(WORK INSTRUCTIONS): Reproduce precisely the lines of the listing below, starting with the line that contains "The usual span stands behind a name" and stopping after the line that contains "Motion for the"; include nothing else.

(DATA EXCERPT):
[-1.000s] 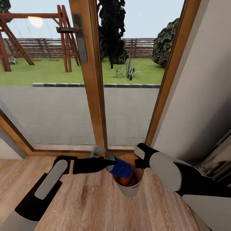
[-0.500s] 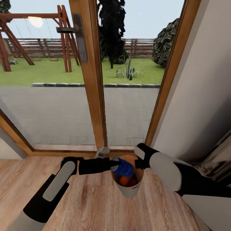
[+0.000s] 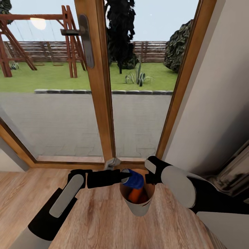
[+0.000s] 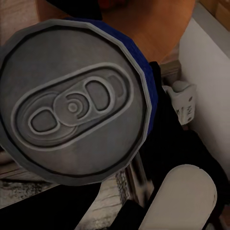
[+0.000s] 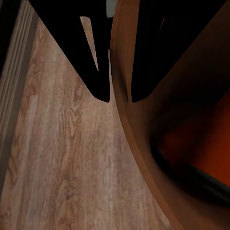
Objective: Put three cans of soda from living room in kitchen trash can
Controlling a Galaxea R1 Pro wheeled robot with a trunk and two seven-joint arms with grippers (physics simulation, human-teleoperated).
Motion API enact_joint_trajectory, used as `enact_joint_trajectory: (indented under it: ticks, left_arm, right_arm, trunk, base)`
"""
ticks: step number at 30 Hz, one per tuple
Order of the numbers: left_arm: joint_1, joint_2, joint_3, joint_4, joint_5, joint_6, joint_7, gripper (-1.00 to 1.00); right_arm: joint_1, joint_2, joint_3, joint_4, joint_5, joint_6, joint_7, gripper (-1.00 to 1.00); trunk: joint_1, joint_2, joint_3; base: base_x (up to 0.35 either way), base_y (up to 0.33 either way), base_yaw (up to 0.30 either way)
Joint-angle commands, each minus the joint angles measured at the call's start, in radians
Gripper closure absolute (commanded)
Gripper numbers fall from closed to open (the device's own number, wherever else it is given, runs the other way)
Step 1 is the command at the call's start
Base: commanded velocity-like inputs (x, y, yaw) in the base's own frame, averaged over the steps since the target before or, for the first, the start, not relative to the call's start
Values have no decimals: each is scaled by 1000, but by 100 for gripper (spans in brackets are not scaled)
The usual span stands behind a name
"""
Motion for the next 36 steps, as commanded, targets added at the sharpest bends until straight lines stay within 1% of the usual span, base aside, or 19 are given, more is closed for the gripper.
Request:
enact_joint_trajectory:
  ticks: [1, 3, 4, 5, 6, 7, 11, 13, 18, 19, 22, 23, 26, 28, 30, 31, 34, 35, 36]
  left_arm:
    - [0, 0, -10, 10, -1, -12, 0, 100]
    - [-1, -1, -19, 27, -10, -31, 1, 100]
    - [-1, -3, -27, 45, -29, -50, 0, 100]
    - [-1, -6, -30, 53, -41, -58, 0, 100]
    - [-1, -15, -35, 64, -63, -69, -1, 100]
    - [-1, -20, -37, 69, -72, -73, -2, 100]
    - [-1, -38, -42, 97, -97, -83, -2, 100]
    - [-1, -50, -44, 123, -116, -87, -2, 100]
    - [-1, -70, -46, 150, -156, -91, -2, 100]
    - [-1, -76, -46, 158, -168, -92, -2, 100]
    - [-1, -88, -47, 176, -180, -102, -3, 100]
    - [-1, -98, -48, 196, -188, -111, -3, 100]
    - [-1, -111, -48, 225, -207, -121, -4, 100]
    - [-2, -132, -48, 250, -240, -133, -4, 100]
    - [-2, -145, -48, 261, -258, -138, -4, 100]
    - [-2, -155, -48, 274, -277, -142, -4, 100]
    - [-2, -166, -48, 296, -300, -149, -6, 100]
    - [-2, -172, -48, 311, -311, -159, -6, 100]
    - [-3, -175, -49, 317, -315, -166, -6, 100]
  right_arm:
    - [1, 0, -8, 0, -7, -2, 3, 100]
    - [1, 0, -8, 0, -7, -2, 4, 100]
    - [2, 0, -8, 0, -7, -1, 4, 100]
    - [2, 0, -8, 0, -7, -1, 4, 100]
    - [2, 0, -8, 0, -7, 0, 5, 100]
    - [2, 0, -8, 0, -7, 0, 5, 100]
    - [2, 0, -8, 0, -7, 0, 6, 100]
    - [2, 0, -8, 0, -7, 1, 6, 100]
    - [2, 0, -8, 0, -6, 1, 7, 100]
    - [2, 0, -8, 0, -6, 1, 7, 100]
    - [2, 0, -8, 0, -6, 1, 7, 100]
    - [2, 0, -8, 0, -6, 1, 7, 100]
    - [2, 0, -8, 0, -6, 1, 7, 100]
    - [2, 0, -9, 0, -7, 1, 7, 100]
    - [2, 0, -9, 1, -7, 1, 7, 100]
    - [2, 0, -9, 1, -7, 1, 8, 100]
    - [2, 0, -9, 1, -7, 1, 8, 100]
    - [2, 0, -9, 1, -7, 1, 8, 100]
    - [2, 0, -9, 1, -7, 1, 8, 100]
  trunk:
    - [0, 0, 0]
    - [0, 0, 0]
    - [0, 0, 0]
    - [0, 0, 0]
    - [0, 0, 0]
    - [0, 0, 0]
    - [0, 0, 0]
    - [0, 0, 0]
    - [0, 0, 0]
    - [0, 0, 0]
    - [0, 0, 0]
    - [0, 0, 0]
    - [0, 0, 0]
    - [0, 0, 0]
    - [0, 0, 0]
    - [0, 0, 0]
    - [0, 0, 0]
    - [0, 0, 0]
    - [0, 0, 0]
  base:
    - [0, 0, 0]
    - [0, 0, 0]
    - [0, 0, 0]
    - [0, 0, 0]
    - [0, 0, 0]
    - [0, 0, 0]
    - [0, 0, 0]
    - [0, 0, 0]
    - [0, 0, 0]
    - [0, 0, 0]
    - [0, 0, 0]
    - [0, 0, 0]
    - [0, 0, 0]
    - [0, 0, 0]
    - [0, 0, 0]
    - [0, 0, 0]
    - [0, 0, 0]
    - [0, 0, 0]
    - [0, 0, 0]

(OUTPUT OF THE TASK):
The usual span stands behind a name
"""
Motion for the next 36 steps, as commanded, targets added at the sharpest bends until straight lines stay within 1% of the usual span, base aside, or 19 are given, more is closed for the gripper.

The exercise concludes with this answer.